- _EXERCISE REQUIREMENTS_
Every line of the material must be copied exactly.

Top of INPUT DATA

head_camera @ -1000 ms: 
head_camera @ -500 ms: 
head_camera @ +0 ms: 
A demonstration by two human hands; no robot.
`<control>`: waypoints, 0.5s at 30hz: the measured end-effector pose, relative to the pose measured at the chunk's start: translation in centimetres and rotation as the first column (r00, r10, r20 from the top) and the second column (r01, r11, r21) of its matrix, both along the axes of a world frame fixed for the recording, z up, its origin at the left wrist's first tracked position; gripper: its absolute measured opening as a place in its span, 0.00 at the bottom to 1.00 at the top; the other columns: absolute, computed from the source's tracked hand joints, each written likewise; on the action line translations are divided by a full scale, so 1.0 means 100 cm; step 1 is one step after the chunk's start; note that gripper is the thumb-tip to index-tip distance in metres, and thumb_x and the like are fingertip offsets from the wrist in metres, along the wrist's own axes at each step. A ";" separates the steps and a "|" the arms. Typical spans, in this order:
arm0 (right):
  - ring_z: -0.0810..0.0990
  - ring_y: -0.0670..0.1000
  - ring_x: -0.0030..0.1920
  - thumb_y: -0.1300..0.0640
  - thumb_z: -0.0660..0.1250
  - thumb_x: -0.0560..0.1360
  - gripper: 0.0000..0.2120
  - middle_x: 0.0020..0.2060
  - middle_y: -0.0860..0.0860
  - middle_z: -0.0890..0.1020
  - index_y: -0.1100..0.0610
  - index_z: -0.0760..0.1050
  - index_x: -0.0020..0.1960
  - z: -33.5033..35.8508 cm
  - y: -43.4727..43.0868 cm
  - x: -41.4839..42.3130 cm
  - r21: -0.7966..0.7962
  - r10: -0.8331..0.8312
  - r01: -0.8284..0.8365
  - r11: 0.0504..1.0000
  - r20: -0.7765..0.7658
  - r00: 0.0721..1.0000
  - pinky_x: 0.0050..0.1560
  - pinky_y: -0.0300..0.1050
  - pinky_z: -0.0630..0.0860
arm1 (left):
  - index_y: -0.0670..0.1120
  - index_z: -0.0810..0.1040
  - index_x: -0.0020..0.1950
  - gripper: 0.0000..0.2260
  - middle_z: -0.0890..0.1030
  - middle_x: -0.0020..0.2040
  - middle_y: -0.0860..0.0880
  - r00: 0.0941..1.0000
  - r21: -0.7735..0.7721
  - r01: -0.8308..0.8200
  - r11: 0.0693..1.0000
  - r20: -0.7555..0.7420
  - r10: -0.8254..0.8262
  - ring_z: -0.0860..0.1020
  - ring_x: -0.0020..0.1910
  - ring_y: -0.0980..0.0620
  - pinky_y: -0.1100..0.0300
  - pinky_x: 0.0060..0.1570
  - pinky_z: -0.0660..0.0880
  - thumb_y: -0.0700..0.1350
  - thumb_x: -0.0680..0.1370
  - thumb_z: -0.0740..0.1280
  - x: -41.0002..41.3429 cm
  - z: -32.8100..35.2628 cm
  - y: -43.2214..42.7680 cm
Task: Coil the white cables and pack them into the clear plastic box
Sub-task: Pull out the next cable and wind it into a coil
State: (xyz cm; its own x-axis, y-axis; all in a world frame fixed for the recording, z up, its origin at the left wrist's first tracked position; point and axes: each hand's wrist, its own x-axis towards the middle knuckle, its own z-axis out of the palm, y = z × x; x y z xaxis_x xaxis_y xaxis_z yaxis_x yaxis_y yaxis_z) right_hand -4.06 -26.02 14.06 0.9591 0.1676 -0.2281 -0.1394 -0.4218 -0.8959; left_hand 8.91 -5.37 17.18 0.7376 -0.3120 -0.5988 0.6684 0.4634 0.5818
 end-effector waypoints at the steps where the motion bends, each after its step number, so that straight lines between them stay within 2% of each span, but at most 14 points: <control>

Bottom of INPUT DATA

- _SOLUTION TO THE PROBLEM_
head_camera @ -1000 ms: 
head_camera @ -500 ms: 
head_camera @ +0 ms: 
A demonstration by two human hands; no robot.
`<control>`: waypoints, 0.5s at 30hz: the measured end-effector pose, relative to the pose measured at the chunk's start: translation in centimetres and rotation as the first column (r00, r10, r20 from the top) and the second column (r01, r11, r21) of its matrix, both along the axes of a world frame fixed for the recording, z up, its origin at the left wrist's first tracked position; gripper: its absolute measured opening as a place in its span, 0.00 at the bottom to 1.00 at the top; the other columns: absolute, computed from the source's tracked hand joints, each written likewise; on the action line translations are divided by a full scale, so 1.0 means 100 cm; step 1 is one step after the chunk's start; note that gripper is the thumb-tip to index-tip distance in metres, and thumb_x and the like are fingertip offsets from the wrist in metres, along the wrist's own axes at each step. A ";" separates the steps and a "|" the arms. Typical spans, in this order:
arm0 (right):
  - ring_z: -0.0810..0.0990
  - ring_y: -0.0670..0.1000
  - ring_x: -0.0030..0.1920
  - thumb_y: -0.1300..0.0640
  - thumb_z: -0.0660..0.1250
  - thumb_x: -0.0560..0.1360
  - gripper: 0.0000..0.2120
  - middle_x: 0.0020..0.2060
  - middle_y: -0.0860..0.0860
  - middle_z: -0.0890..0.1020
  - index_y: -0.1100..0.0610
  - index_z: -0.0760..0.1050
  - index_x: -0.0020..0.1960
  - z: -33.5033..35.8508 cm
  - y: -43.4727..43.0868 cm
  - x: -41.4839..42.3130 cm
  - r21: -0.7966..0.7962
  - r10: -0.8331..0.8312
  - r01: -0.8284..0.8365
  - r11: 0.0504..1.0000
  - r20: -0.7765..0.7658
  - r00: 0.0721..1.0000
  - pinky_x: 0.0050..0.1560
  - pinky_y: -0.0300..0.1050
  - pinky_z: -0.0630..0.0860
arm1 (left):
  - index_y: -0.0670..0.1120
  - index_z: -0.0810..0.1040
  - index_x: -0.0020..0.1950
  - gripper: 0.0000..0.2260
  - middle_z: -0.0890..0.1030
  - middle_x: -0.0020..0.2040
  - middle_y: -0.0860..0.0880
  - r00: 0.0941..1.0000
  - r21: -0.7735..0.7721
  - r01: -0.8308..0.8200
  - r11: 0.0693..1.0000
  - r20: -0.7555..0.7420
  - r10: -0.8254..0.8262
  - ring_z: -0.0860..0.1020
  - ring_x: -0.0020..0.1910
  - ring_y: -0.0980..0.0620
  - pinky_y: -0.1100..0.0300
  - pinky_x: 0.0060..0.1570
  - pinky_z: -0.0660..0.0880
  - thumb_y: -0.0700..0.1350
  - thumb_x: -0.0680..0.1370
  - thumb_z: -0.0740..0.1280
  - x: -41.0002..41.3429 cm
  - z: -32.8100..35.2628 cm
  - y: -43.2214..42.7680 cm
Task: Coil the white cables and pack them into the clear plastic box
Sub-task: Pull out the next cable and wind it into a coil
State: (xyz cm; its own x-axis, y-axis; all in a world frame fixed for the recording, z up, its origin at the left wrist's first tracked position; point and axes: each hand's wrist, its own x-axis towards the middle knuckle, its own z-axis out of the palm, y = z × x; x y z xaxis_x xaxis_y xaxis_z yaxis_x yaxis_y yaxis_z) right_hand -4.06 -26.02 14.06 0.9591 0.1676 -0.2281 -0.1394 -0.4218 -0.8959; left_hand 8.91 -5.37 17.18 0.7376 -0.3120 -0.5988 0.6684 0.4634 0.5818
 end-effector waypoints at the steps where the motion bends, each after its step number, so that straight lines between them stay within 2% of each span, but at most 14 points: <control>

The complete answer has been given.